OpenEuphoria: Forum: Re: Problems with structures

Re: Problems with structures

new topic » goto parent » topic index » view thread » older message » newer message
Posted by "Boehme, Gabriel" <gboehme at MUSICLAND.COM> Feb 04, 1999
542 views
Robert Pilkington <pilking at BELLATLANTIC.NET> writes:

>>As you can see, it's very easy to understand what's going on here. You
have
>>a deck of 52 cards, identified here by suit and value. You don't have to
>>define constants to use as subscripts (i.e. Suit = 1, Value = 2) -- you
can
>>give the individual portions field names to uniquely identify them. Plus,
>>the compiler will *always* know if a field reference is valid or not, and
>>can tell you right away if you've made a mistake. If I were to try this...
>>
>>DIM Hand(1 TO 7) AS STRING * 9
>>Hand(1).Suit = "Spade"
>>
>>..the compiler would immediately flag it as an error -- the "Hand" array
is
>>not defined to contain "Card"-type data, so the ".Suit" reference has no
>>meaning here. The same goes for all the other languages containing
>>structures -- since every data element's type *must* be defined
beforehand,
>>the compiler can know instantly if a field reference is valid or not.
>
>
>Right. Argument #1 for structures: Type checking. Argument #2 hasn't been
>touched on in your message, so I'll point it out here: Speed. Structures,
in
>theory, should be faster than the dynamic sequence Euphoria has.

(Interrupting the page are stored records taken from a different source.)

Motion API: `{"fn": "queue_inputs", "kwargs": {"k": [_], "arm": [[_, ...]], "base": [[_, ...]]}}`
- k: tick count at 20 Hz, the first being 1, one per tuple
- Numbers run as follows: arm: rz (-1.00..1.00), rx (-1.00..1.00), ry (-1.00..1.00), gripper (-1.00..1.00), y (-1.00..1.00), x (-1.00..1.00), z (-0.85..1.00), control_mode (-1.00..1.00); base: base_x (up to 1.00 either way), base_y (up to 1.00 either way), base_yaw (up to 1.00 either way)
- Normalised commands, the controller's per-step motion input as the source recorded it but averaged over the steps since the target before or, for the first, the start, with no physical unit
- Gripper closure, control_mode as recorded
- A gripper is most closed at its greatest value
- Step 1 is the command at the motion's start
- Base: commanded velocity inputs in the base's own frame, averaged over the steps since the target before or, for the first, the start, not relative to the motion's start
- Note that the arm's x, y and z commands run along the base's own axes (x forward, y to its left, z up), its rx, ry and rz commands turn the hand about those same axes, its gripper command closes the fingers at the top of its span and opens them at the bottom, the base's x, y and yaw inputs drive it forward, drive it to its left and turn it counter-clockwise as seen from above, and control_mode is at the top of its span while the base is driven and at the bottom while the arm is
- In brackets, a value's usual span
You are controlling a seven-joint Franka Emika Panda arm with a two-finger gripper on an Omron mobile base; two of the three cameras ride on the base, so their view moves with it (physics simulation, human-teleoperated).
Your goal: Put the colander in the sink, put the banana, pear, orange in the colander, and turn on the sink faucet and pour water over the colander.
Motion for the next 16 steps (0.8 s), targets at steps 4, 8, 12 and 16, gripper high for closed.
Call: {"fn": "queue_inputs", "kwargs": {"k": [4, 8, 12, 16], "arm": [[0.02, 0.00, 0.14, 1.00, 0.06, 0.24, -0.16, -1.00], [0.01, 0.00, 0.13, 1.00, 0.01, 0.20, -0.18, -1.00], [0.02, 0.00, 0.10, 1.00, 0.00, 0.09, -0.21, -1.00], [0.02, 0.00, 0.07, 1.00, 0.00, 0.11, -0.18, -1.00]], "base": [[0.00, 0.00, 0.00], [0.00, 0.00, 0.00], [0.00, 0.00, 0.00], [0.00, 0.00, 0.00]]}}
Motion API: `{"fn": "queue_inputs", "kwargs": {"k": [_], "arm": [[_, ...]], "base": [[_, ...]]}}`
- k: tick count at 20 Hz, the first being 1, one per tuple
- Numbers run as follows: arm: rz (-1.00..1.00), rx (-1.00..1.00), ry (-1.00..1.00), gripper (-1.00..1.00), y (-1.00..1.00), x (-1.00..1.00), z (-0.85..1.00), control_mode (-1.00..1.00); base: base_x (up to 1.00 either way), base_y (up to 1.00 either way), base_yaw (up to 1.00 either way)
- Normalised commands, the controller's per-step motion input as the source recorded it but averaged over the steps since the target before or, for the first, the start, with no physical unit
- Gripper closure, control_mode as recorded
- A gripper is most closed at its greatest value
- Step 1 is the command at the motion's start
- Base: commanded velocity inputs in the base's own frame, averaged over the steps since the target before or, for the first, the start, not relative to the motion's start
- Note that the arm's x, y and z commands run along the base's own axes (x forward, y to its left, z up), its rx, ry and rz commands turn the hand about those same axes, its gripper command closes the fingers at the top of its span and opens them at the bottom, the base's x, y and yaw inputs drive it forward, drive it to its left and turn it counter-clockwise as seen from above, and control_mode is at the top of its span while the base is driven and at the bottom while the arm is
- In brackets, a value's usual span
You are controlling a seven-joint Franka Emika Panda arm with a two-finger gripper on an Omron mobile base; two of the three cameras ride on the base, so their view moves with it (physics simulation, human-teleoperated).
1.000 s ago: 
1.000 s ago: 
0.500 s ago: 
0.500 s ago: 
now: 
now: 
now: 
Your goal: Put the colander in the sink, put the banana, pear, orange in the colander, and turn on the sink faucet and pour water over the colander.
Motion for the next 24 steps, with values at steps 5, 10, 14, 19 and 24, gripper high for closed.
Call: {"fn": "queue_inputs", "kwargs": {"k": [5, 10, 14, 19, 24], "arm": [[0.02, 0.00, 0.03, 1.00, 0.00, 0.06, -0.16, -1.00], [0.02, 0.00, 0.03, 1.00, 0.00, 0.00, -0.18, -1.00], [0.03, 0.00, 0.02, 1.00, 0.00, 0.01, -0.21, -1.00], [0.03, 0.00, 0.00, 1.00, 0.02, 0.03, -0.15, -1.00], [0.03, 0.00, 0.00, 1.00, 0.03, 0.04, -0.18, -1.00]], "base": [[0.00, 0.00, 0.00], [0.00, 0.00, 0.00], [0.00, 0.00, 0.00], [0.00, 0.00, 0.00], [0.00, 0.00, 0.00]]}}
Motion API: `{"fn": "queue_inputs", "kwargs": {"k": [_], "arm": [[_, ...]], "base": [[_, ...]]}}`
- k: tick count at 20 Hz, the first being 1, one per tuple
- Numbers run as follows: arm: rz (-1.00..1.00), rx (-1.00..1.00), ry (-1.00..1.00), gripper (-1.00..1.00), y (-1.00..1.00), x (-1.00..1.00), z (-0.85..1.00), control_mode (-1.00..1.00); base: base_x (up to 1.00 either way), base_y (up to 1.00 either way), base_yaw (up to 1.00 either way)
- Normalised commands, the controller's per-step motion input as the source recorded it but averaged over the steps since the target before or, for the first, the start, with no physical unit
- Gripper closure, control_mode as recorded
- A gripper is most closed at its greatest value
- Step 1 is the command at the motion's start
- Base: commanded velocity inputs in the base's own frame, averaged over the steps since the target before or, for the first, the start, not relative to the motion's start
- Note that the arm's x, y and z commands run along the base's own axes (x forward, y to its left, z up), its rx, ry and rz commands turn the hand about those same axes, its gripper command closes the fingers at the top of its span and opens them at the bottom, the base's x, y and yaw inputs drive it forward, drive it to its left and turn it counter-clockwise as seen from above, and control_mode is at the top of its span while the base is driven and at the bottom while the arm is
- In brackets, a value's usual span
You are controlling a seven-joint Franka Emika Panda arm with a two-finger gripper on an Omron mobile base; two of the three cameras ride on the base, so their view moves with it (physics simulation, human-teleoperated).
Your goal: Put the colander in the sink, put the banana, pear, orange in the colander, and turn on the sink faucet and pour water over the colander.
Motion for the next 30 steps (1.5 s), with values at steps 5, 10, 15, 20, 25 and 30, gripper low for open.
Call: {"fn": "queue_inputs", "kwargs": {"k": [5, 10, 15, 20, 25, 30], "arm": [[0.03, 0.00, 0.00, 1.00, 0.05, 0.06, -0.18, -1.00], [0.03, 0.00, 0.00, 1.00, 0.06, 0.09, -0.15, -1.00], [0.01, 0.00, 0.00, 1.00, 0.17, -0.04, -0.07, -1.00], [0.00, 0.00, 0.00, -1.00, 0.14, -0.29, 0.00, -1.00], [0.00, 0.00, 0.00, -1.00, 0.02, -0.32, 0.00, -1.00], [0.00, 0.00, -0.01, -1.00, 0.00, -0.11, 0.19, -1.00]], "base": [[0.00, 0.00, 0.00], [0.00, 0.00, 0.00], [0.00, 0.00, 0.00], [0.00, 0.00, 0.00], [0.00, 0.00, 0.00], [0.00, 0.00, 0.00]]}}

I would agree with argument #1, on some level -- named references should be
available *somehow*. But it doesn't work within the context of Euphoria.
Neither does argument #2, not that I can see. Read on for more details...

>What about:
>
>Card Hand -- Define Hand as Card.
>sequence Card Hand -- Make it an "array"

Does Euphoria have arrays? No. Euphoria has *sequences*. Once again, we are
creating contradictory syntax for sequence definitions, and diluting the
*essential* features of generic sequences...

>Now, before you say the interpreter could see this:
>
>sequence Card
>Hand
>
>Remember: What would happen here:
>
>type Card(atom x)
>    return atom(x)
>end type
>
>sequence Card
>
>We get an error, right? That's because the interpreter *KNOWS* that Card
has
>been defined as a type. Now, if it *KNOWS* that Card was defined as a
>structure, then it would know what to do with the next "line". The only
>problem is that Euphoria's syntax is usually pretty predictable. This is
>slightly less consistent.

This is true -- "sequence structure variable" just looks confusing. This
method of variable declaration could cause problems within routines, as
well. Please try this yourself -- create a Euphoria executable containing
just this code:

type five(integer x)
   return x = 5
end type

procedure test()
integer five
   five = 4
   ? five
end procedure

test()

Now run it. Hey, it works! Type-declarations are allowed to be used as
variable names within routines. Would structures be any different?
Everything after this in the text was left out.